■ Description of the task: Copy, exactly and without additions, every line in the records below from the one holding "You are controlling" through the one holding "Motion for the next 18", both ends included.

[Collected data entries]

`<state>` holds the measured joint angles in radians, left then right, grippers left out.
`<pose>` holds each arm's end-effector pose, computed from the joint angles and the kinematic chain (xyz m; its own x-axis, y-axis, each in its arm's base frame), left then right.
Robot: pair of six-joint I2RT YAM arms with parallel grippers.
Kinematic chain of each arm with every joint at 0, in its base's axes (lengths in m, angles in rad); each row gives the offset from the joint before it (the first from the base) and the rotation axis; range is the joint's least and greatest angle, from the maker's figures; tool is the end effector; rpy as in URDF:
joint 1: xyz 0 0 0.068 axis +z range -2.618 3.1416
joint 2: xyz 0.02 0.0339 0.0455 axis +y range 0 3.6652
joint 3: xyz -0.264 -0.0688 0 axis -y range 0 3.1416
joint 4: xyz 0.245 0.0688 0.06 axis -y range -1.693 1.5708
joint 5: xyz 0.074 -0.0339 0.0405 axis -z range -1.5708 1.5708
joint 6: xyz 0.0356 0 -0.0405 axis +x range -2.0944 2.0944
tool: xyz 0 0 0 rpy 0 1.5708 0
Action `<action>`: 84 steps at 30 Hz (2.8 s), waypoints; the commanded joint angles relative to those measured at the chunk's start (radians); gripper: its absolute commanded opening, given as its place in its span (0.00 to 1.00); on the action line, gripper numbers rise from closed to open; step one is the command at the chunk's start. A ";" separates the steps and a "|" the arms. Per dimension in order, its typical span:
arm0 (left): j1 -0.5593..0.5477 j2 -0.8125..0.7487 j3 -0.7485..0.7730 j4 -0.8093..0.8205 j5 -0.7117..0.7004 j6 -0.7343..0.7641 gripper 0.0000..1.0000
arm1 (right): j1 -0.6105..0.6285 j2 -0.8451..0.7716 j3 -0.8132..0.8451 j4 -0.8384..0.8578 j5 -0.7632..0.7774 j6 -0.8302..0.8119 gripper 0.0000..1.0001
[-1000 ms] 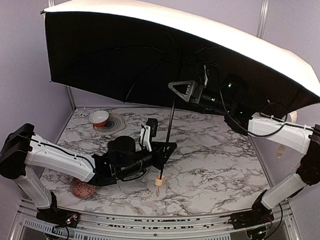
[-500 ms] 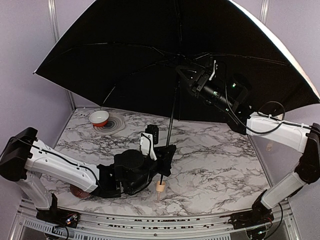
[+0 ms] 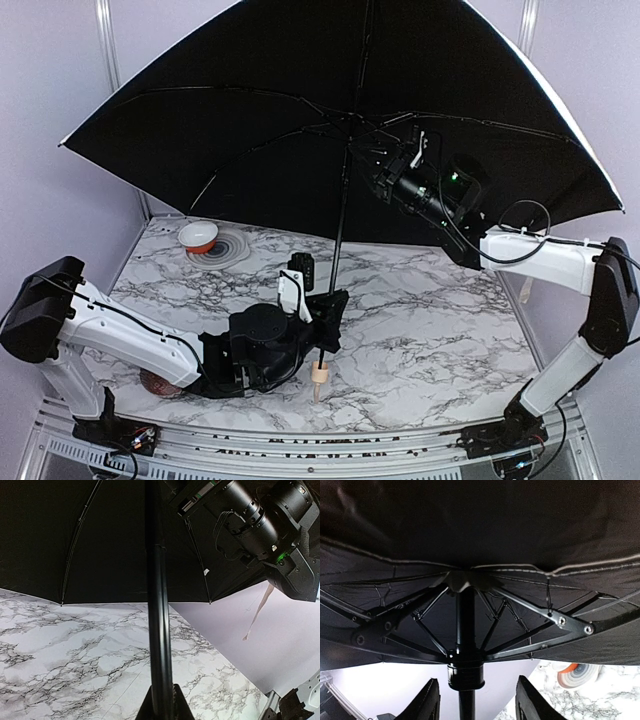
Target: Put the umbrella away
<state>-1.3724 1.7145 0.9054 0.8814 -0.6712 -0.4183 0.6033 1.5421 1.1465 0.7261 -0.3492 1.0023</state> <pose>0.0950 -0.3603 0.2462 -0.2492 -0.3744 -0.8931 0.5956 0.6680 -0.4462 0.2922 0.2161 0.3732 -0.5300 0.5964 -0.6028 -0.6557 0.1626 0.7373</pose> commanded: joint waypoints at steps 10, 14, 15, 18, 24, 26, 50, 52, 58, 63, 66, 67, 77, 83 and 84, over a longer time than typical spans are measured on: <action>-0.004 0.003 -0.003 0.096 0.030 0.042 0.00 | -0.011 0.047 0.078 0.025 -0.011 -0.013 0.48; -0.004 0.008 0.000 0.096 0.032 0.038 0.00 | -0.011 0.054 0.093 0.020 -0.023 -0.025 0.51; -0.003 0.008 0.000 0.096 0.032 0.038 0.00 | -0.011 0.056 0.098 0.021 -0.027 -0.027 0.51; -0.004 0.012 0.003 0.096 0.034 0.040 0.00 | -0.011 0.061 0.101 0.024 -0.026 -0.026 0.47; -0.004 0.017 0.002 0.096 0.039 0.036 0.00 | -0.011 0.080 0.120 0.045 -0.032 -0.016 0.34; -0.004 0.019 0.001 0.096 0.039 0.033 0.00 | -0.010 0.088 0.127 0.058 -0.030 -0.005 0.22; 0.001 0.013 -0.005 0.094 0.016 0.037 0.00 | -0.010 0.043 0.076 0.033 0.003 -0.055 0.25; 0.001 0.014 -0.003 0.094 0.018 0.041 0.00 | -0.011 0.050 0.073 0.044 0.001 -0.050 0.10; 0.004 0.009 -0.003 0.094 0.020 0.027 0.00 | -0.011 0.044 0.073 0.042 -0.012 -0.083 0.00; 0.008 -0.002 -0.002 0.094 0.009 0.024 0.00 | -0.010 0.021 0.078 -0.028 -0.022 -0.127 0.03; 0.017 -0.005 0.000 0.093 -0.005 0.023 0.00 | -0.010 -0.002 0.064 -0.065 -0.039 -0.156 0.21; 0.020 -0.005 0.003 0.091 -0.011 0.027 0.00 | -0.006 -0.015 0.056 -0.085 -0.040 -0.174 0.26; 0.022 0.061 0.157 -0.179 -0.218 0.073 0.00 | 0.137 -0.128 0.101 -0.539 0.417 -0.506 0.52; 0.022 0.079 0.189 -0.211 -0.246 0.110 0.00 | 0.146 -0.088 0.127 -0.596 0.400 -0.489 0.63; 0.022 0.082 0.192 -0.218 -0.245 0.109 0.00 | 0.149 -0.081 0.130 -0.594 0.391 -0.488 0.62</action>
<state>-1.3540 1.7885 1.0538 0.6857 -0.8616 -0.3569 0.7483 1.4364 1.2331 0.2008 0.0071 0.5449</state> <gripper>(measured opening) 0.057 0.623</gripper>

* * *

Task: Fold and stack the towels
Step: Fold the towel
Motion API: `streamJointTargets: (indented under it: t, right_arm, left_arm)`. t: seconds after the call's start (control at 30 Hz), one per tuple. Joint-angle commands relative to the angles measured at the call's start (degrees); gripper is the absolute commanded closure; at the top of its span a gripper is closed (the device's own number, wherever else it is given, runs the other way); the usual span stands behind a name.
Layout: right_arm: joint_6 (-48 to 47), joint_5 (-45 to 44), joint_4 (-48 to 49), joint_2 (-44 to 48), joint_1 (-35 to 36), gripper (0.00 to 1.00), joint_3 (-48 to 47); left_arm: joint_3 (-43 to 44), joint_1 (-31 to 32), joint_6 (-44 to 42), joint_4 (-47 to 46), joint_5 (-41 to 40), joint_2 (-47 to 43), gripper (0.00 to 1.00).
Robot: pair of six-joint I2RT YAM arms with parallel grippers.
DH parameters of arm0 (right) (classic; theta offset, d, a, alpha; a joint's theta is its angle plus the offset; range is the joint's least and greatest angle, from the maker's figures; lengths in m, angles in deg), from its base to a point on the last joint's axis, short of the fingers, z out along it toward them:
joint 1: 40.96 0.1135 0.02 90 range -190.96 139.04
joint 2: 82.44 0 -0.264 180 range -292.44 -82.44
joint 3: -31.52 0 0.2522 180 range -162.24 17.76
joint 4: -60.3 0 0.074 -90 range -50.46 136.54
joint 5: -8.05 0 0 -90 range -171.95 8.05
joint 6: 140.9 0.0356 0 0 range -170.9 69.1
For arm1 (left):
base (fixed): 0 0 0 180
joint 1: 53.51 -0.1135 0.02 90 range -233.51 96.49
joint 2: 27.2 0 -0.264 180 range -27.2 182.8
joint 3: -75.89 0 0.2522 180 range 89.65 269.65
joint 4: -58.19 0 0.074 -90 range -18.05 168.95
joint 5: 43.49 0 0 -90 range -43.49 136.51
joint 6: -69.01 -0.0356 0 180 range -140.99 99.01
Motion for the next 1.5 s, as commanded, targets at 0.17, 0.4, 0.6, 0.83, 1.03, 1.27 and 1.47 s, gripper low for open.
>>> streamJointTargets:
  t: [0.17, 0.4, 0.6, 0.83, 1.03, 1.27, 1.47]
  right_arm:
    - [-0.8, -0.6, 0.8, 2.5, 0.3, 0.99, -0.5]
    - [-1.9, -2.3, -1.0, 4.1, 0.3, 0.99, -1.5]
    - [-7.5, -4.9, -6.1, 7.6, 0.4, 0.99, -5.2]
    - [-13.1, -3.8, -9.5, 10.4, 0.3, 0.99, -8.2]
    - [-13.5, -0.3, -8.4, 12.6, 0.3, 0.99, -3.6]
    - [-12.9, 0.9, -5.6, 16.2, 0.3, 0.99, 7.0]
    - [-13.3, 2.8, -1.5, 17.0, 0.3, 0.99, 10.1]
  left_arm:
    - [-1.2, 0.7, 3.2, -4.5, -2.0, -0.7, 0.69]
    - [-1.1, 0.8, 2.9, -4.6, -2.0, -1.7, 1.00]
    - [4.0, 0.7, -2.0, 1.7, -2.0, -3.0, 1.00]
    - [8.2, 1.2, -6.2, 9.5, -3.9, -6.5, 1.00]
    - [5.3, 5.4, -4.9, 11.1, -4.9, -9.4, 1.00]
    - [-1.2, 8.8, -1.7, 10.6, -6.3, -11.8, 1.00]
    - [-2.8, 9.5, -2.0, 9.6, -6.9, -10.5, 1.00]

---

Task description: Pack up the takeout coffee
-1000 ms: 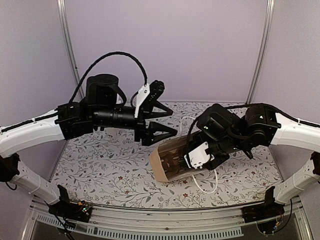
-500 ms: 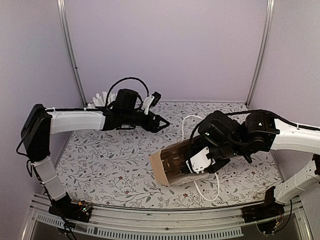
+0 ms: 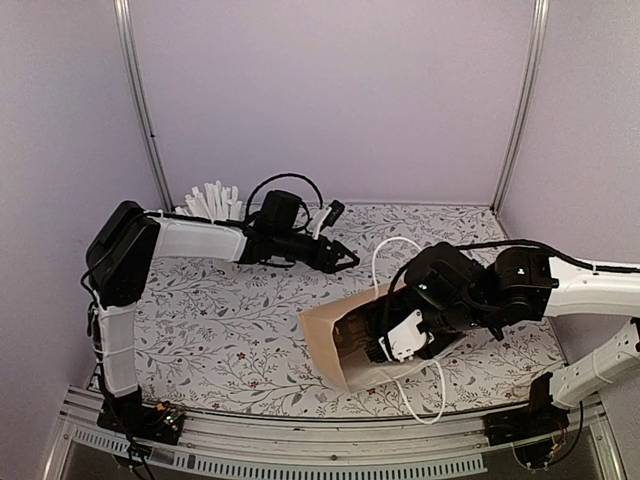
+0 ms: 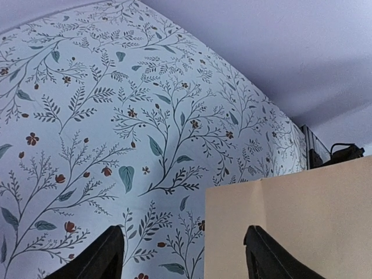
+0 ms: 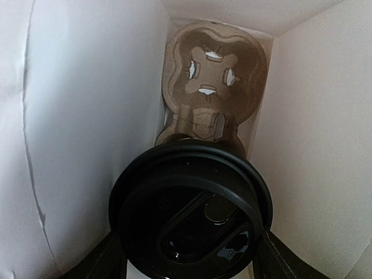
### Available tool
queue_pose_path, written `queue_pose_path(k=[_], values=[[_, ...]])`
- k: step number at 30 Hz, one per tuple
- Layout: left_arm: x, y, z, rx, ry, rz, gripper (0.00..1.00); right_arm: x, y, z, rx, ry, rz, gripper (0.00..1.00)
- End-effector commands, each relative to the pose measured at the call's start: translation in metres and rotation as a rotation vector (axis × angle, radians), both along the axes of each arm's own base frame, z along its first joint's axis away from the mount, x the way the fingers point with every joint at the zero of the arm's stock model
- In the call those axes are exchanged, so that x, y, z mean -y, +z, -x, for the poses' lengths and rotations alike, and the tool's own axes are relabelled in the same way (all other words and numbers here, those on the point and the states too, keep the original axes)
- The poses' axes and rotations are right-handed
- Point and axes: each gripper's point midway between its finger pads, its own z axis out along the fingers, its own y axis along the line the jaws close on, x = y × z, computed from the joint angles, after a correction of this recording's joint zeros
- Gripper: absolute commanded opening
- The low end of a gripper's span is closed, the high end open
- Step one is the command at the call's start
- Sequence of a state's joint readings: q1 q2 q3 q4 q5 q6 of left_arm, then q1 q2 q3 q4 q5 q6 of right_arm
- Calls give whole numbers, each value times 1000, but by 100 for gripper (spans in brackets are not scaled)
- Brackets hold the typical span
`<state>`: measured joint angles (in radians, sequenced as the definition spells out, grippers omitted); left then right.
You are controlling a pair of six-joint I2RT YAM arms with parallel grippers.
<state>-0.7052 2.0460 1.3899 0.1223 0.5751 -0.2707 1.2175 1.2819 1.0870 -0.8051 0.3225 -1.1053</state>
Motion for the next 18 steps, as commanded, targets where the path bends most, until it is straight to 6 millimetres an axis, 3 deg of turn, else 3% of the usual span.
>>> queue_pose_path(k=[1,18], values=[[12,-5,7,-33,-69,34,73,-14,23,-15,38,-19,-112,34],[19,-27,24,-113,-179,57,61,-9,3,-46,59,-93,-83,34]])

■ Task response:
You are controlling a pair of six-joint I2RT YAM arms with parallel grippers.
<state>-0.7052 2.0460 1.3899 0.1223 0.5751 -0.2707 1.2175 1.2819 1.0870 -0.8051 0.3225 -1.1053</state>
Motion for the next 18 steps, as commanded, targets where the path bends most, until it is straight to 6 millimetres an axis, 3 deg of turn, else 3% of the usual span.

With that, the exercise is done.